The biggest takeaway for Vince Caputo, vice president/supervising sound mixer for NFL Films, from the opening weekend of augmenting crowd noise on game broadcasts is to emphasize optimism.
Caputo said that, by default, hometown crowds believe something good is going to happen. When a quarterback rolls out, for example, excitement builds.
“I felt like our operators were sometimes waiting for the ball to be caught or be incomplete and then saying, ‘Yay’ or ‘Nay,’ ” Caputo said of Week 1. “When you think about it, being in the stands, you see a receiver down the field, when it is halfway there, you start cheering positively. Hometown fans are optimistic.”
Jets fans, of course, might challenge that premise.
With the Gang Green’s home opener on Sunday against the 49ers, the familiar sounds of “J-E-T-S, Jets, Jets, Jets,” should be heard. Nevertheless, even with Adam Gase already on the hot seat, don’t expect cascading jeers.
“We are not going to boo a home team incessantly,” Caputo said. “That’s not going to happen. We do have boos. It is really reserved for a call that goes against your team or something like that.”
Viewers hear on TV hear more enhanced sound than players and personnel in the actual stadium. The NFL Films crowd noise is not played at the venues.
“It was pretty quiet,” Giants receiver Darius Slayton, who scored two touchdowns against the Steelers on Monday night at MetLife Stadium. “It was really nothing going on in the stadium beyond us, so you could hear everything. It was a little weird scoring a touchdown and it was like crickets.”
There is a little ambience for the players. On Sunday, the MetLife Stadium operations will have a public address announcer, music and the ability to play “J-E-T-S, Jets! Jets! Jets!” This will be heard by anyone in the stadium. The sounds will be audible on the telecast, as well.
Nevertheless, when fans watch TV, the in-stadium effects will be complemented by an NFL-sanctioned official working with a system hitting crowd noise buttons to correspond with the action.
During the project, the NFL hired local people, who were fans of the team in each market and provided them a unique briefcase of sounds. So, for example, the Jets’ system is completely different from the Giants and operated by a different person.
The enhanced broadcast noise is all the result of an arduous process that began in June with a combination of NFL Films, NFL broadcasting and Robert Brock from the Conservatory of Recording Arts and Sciences in Arizona, among those working together.
In June, Onnie Bose, a VP for NFL broadcasting, asked Caputo what his group had in terms of resources. The goal was to prepare in case fans were not in the stands.
NFL Films happened to have just completed a four-year project in which they had collected crowd noise from all the NFL stadiums.
Films needed to take hundreds of hours to strip the crowd noise from the in-stadium music, public address, etc. that was recorded as they made their prototype which was built off M&T Stadium, home of the Ravens.

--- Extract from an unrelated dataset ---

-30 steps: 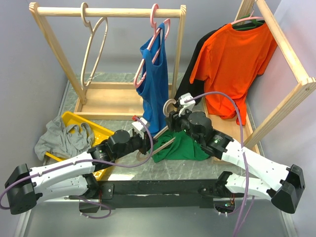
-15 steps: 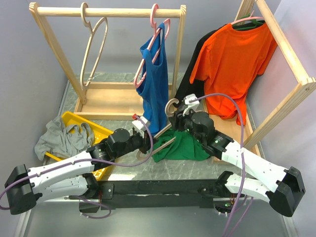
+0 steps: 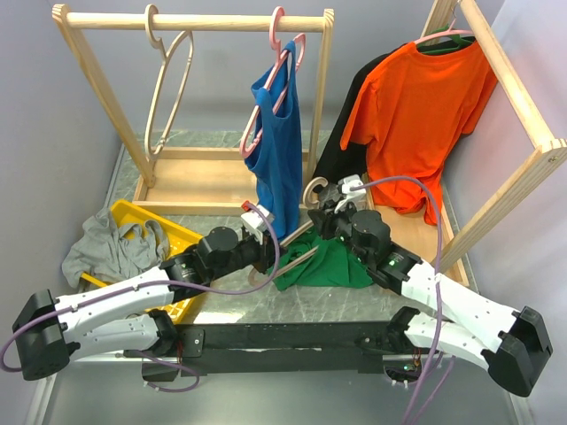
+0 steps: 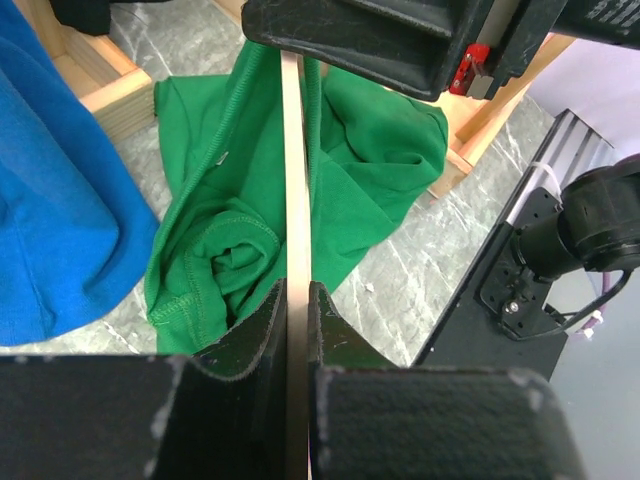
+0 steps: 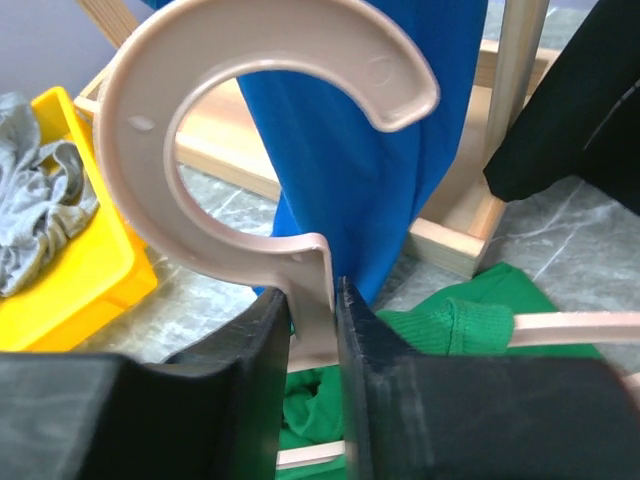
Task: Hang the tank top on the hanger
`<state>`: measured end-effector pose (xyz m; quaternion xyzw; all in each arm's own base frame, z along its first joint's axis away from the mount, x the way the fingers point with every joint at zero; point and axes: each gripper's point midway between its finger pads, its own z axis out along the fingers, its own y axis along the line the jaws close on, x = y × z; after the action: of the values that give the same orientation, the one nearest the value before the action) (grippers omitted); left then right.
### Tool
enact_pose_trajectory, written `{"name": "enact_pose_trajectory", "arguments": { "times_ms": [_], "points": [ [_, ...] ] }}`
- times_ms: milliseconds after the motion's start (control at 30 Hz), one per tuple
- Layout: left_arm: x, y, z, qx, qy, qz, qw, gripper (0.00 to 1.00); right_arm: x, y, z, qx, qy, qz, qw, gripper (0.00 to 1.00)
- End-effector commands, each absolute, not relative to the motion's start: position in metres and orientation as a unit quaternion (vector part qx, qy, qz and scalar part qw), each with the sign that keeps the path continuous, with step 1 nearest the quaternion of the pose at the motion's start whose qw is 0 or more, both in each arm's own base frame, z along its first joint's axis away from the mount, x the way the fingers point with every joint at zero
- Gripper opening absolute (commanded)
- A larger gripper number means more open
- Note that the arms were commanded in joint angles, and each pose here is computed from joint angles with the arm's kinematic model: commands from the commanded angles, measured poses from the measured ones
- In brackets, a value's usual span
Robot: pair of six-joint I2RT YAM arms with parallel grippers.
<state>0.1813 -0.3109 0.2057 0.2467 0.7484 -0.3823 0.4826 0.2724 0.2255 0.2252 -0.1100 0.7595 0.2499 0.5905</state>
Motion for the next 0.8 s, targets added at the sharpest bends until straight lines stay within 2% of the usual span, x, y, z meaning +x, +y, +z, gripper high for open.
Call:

The eventual result was every team has its own team-specific stadium briefcase of sounds, even Vegas and Los Angeles, which have new homes.
The league declined to make available the Giants and Jets officials who are working the systems.
The operator has a lot of responsibility. In the opening week, Caputo said the difference from game-to-game was due to the operators learning on the job without spring training.
In Week 1, adept listeners heard how the NFL adapted from the early games leading into “Sunday Night Football” on NBC, which Caputo thought was the league’s best-sounding fan-less game.
“We learned so much on Sunday,” Caputo said. “I think it got better throughout the day. I think our best game of the day was the Sunday night game. We had kind of picked up a lot of intel during the day and shared it with the operator at night.”